Além da obrigatoriedade dos alertas, uma portaria publicada pelo governo federal estabeleceu novas regras para o conteúdo das ações publicitárias envolvendo apostas esportivas e jogos online.

Uma das principais proibições impede que anúncios utilizem análises técnicas, previsões ou estratégias capazes de influenciar o consumidor a apostar em determinado evento esportivo ou mercado específico.

O texto também veta campanhas que sugiram ganhos fáceis ou apresentem as apostas como símbolo de sucesso financeiro, realização pessoal ou ascensão social.

Ganho fácil e investimento estão proibidos

As novas regras também impedem que a publicidade apresente as apostas como:

  • fonte de renda;
  • forma de investimento;
  • alternativa ao emprego;
  • solução para problemas pessoais, financeiros ou sociais;
  • mecanismo para recuperar dinheiro perdido em apostas anteriores ou em outras situações financeiras.

Da mesma forma, fica proibida qualquer mensagem que incentive apostas excessivas ou utilize chamadas para ação capazes de estimular decisões imediatas por parte do consumidor.

A regulamentação também impede a divulgação de informações falsas ou enganosas sobre as chances de vitória ou que transmitam a ideia de que habilidade, experiência ou conhecimento técnico possam garantir melhores resultados nas apostas.

Proteção de crianças e combate a conteúdos inadequados

Outro ponto central das novas normas é a proteção de públicos vulneráveis.
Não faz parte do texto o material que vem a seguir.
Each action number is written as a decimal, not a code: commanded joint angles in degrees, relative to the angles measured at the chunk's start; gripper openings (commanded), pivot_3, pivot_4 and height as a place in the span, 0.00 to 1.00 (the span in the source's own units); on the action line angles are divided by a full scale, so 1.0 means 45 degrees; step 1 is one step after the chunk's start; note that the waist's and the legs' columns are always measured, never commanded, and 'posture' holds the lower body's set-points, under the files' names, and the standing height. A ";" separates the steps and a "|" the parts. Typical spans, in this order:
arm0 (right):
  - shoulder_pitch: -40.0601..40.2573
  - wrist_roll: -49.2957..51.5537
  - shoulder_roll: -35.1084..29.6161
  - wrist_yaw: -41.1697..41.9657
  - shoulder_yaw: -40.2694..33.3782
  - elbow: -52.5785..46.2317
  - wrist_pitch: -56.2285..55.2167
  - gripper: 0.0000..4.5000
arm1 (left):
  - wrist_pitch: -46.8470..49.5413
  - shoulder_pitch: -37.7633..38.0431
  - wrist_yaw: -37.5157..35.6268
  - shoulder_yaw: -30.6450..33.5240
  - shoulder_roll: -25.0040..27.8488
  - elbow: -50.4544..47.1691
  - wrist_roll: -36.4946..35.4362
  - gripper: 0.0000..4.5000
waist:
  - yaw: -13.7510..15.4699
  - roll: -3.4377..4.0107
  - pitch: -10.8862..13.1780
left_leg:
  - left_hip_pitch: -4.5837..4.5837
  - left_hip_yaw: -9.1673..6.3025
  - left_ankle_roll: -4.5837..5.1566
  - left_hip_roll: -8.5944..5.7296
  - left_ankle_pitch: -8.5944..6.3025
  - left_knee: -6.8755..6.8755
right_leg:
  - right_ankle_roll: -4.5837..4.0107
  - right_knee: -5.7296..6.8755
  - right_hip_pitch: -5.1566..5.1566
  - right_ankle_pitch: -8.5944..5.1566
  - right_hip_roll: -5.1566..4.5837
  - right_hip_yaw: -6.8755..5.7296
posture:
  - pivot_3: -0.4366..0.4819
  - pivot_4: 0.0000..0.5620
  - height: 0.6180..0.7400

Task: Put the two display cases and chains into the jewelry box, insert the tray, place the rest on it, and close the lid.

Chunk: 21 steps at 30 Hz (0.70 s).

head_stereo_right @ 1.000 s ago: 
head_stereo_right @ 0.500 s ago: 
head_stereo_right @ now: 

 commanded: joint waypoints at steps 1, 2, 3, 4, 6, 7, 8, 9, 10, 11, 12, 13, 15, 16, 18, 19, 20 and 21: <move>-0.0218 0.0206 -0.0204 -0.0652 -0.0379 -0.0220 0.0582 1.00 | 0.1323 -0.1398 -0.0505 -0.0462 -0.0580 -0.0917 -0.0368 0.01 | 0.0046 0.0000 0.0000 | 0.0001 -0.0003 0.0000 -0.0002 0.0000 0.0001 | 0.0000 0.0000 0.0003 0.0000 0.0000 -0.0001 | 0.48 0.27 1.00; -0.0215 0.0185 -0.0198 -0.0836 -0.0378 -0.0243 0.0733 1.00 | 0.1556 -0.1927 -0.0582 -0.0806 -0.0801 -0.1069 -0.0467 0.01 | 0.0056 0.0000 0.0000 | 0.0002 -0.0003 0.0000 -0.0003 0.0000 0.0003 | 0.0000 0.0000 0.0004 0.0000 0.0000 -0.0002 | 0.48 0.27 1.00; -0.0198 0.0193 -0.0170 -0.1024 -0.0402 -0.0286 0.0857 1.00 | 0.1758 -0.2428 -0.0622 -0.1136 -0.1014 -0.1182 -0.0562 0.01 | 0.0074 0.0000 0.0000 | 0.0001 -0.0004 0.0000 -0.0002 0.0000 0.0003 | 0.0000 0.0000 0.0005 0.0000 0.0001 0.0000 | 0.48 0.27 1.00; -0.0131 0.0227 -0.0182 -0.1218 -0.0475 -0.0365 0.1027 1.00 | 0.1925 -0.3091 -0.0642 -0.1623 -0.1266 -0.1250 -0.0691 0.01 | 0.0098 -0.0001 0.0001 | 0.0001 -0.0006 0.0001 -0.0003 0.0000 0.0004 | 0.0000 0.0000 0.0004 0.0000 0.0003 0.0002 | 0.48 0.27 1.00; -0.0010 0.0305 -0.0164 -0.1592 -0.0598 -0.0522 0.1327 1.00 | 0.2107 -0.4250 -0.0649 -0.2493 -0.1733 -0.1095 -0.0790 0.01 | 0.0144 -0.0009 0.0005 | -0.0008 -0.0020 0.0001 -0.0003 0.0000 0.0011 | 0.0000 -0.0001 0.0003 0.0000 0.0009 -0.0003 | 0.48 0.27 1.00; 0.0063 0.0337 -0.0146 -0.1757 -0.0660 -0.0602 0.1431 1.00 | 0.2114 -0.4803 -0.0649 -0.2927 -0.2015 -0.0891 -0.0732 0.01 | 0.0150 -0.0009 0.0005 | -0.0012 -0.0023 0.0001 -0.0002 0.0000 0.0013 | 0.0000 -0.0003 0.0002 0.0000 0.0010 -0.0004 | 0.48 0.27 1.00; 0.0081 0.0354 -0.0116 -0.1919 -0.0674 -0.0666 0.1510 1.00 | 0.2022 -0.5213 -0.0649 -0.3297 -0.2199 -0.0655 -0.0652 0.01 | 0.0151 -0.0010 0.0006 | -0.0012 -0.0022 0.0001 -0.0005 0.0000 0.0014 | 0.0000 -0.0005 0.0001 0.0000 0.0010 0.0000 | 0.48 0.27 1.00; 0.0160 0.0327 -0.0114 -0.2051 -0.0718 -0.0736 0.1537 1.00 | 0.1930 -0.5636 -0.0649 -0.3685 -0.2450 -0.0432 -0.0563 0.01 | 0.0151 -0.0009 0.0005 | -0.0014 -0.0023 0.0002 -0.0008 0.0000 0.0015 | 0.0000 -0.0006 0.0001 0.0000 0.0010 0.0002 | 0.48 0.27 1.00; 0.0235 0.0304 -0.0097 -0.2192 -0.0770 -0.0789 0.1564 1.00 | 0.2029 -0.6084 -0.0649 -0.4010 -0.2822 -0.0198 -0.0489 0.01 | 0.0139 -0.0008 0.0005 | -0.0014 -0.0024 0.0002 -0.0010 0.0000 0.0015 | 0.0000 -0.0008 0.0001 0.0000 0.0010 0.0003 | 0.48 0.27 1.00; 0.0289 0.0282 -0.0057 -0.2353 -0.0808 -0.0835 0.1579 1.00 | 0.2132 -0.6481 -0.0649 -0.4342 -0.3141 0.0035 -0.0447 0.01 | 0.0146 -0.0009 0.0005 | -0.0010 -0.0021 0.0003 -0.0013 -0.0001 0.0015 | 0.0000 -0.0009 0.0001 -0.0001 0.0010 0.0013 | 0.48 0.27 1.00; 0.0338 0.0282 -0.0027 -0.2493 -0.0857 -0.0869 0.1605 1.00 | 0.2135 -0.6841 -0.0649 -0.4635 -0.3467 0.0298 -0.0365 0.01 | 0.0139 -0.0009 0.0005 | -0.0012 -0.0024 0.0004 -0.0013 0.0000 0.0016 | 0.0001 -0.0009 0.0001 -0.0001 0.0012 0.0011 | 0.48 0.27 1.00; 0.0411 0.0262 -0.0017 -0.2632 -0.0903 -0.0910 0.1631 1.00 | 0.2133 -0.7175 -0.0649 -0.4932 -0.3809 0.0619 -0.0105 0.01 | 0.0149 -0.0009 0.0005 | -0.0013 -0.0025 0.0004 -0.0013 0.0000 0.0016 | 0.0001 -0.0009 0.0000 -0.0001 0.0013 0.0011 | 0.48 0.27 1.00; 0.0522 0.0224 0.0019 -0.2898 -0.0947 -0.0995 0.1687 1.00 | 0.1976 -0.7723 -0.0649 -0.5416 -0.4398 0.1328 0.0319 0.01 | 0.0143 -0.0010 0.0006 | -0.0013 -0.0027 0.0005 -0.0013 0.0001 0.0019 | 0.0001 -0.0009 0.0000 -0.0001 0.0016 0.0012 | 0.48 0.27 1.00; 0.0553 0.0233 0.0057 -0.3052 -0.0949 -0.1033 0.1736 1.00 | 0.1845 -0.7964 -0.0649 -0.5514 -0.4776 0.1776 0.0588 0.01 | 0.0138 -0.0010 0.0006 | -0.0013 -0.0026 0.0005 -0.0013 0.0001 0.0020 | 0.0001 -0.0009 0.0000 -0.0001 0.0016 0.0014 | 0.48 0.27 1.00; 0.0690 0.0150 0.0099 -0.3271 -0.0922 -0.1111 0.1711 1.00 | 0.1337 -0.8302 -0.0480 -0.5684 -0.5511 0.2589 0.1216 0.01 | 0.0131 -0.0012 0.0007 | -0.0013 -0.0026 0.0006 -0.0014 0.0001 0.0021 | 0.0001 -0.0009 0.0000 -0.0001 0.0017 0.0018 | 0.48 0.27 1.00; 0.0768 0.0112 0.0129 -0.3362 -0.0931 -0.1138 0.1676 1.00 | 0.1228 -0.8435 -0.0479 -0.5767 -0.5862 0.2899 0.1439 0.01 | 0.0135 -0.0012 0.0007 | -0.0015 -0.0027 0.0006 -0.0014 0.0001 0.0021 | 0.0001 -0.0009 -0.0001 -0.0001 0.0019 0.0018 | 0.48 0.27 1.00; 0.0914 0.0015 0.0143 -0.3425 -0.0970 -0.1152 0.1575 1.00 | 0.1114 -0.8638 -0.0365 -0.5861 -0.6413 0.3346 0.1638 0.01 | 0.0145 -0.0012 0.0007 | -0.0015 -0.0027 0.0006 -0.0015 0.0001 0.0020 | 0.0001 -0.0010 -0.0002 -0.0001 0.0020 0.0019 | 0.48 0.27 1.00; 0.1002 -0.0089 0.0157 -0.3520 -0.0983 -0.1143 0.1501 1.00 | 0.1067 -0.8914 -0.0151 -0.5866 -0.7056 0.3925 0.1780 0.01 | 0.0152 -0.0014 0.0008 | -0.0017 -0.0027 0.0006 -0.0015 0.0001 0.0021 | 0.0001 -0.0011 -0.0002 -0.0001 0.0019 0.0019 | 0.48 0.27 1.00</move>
As campanhas não poderão ser direcionadas, direta ou indiretamente, a crianças e adolescentes, nem associar apostas a comportamentos ilegais ou discriminatórios.

Também ficam proibidas mensagens com conteúdo sexual, objetificação de atributos físicos ou que possam ofender crenças culturais e tradições do país.

Segundo o governo, as medidas buscam estabelecer padrões mais rigorosos para a comunicação comercial das empresas de apostas, reduzindo práticas consideradas potencialmente nocivas aos consumidores.

As novas restrições sobre o conteúdo das propagandas já haviam entrado em vigor na semana passada. A partir desta sexta-feira (17), passa a valer também a obrigatoriedade das advertências em todas as peças publicitárias das empresas autorizadas a atuar no mercado brasileiro.